CMHC MLI Select for Developers: 95% Leverage for Rental Construction
CMHC mortgage loan insurance that lets you build rental housing at up to 95% loan-to-cost. Lower equity requirements, 50-year amortization, and reduced premiums — if your building qualifies.
What Is CMHC MLI Select?
CMHC MLI Select is a mortgage loan insurance program that rewards rental housing developers who build energy-efficient, accessible, and affordable buildings with significantly better financing terms.
CMHC MLI Select is mortgage loan insurance for multi-unit rental buildings. It can cover the permanent mortgage only (as a takeout after conventional construction) or both the construction and permanent phases through a single CMHC-approved lender. The “Select” part is a points-based scoring system that rewards energy-efficient, accessible, and affordable buildings with progressively better financing terms.
Two common paths in practice:
- Path A — Construction-to-term: A CMHC-approved lender (MCAP, First National, Peakhill, Canada ICI, and others) handles both construction and permanent financing as one underwriting. Construction advances are CMHC-insured from day one, and the loan converts to a permanent mortgage at stabilization.
- Path B — Completion takeout: You use a conventional construction loan during the build, then refinance into a CMHC-insured permanent mortgage at completion. Since June 2024, CMHC allows non-approved construction lenders to write loans underwritten to a CMHC takeout.
At the highest tier (100 points), the financing covers up to 95% of project costs (LTC) with a 50-year amortization and a 30% discount on the insurance premium. Interest during construction and the CMHC premium can both be capitalized into the loan.
Concrete example: On a $1.19M sixplex at 95% LTC, your permanent equity requirement is only $59,500. If you used a conventional construction loan at 75% LTC, the ~$238K difference between what you put up during construction and what you owe permanently comes back at takeout — capital you can deploy into your next project.
MLI Select applies to new construction and acquisition of existing rental buildings with 5 or more units. New construction uses loan-to-cost (LTC); acquisitions use loan-to-value (LTV) with different tier thresholds. Learn more from CMHC directly →
The Points System: How Scoring Works
MLI Select scores your project across three categories, each with its own point maximum. You need at least 50 points total to access enhanced benefits. Each category can independently score higher than 50, but only the combined total matters for your tier.
Affordability
Up to 100 pts- Rents at or below 30% of area median income
- Rent supplements or housing agreements
- Partnership with non-profit housing organization
- Below-median-market rent commitments
- Commitments to maintain affordability for 10+ years
Helio contribution: Nova Scotia rents naturally fall below national medians. Many Helio projects score 20-40 affordability points based on local market conditions alone. Affordable housing projects with formal commitments can score much higher.
Energy Efficiency
Up to 70 pts- Exceeding National Energy Code benchmarks
- High-performance building envelope
- Energy-efficient HVAC systems
- Net-zero ready or net-zero certification
- GHG intensity reductions vs reference building
Helio contribution: Every Helio building includes ductless heat pumps, HRV ventilation, and triple-pane windows. Our energy modeling consistently exceeds code minimums, typically earning 25-40 energy points.
Accessibility
Up to 50 pts- Accessible unit design (barrier-free)

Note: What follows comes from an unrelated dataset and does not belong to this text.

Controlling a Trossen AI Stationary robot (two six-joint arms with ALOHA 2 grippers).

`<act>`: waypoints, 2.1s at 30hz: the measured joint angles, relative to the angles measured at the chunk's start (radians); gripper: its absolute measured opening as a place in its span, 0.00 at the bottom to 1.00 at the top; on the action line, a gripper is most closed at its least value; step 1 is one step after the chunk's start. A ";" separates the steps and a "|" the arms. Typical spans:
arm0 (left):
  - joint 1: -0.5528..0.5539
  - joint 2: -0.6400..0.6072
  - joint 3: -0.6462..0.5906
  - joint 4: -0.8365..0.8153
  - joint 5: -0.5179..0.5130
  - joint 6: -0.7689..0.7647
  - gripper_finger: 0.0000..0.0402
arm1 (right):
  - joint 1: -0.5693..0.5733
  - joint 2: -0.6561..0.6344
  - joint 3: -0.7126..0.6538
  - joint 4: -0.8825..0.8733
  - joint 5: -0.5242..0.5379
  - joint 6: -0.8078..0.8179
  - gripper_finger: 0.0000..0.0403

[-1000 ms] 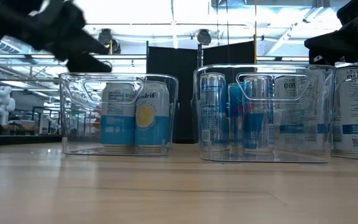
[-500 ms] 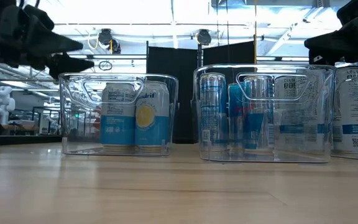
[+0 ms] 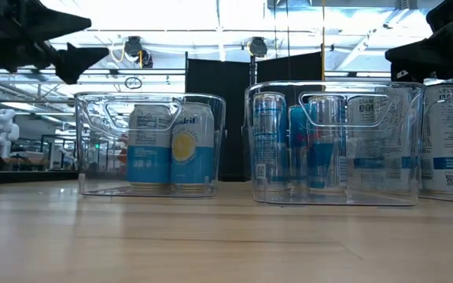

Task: Sort soda cans
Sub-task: Return to Home Position

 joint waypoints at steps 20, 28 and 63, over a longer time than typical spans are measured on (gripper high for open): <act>0.003 0.009 -0.001 -0.153 -0.116 0.104 0.90 | 0.000 0.004 0.000 -0.008 0.000 0.000 0.00; 0.003 0.009 -0.001 -0.144 -0.311 0.103 0.90 | 0.000 0.004 0.000 -0.007 0.000 0.000 0.00; 0.002 0.009 -0.002 -0.144 -0.312 0.100 0.90 | 0.000 0.004 0.000 -0.008 0.000 0.000 0.00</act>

- Common area accessibility features
- Universal design principles
- Exceeding building code accessibility minimums
- Visitability features in all units
Helio contribution: CMHC-approved designs include accessibility features as standard. Ground-floor units meet barrier-free requirements, and common areas are designed for universal access, typically earning 10-25 accessibility points.
Typical Helio building score: With energy efficiency features built in and Nova Scotia's favorable rent-to-income ratios, most Helio projects score 70–100 points without requiring below-market rents or special housing agreements.
Benefit Tiers: What Your Score Unlocks
Each scoring threshold unlocks progressively better financing terms. The difference between standard insurance and 100 points is transformative.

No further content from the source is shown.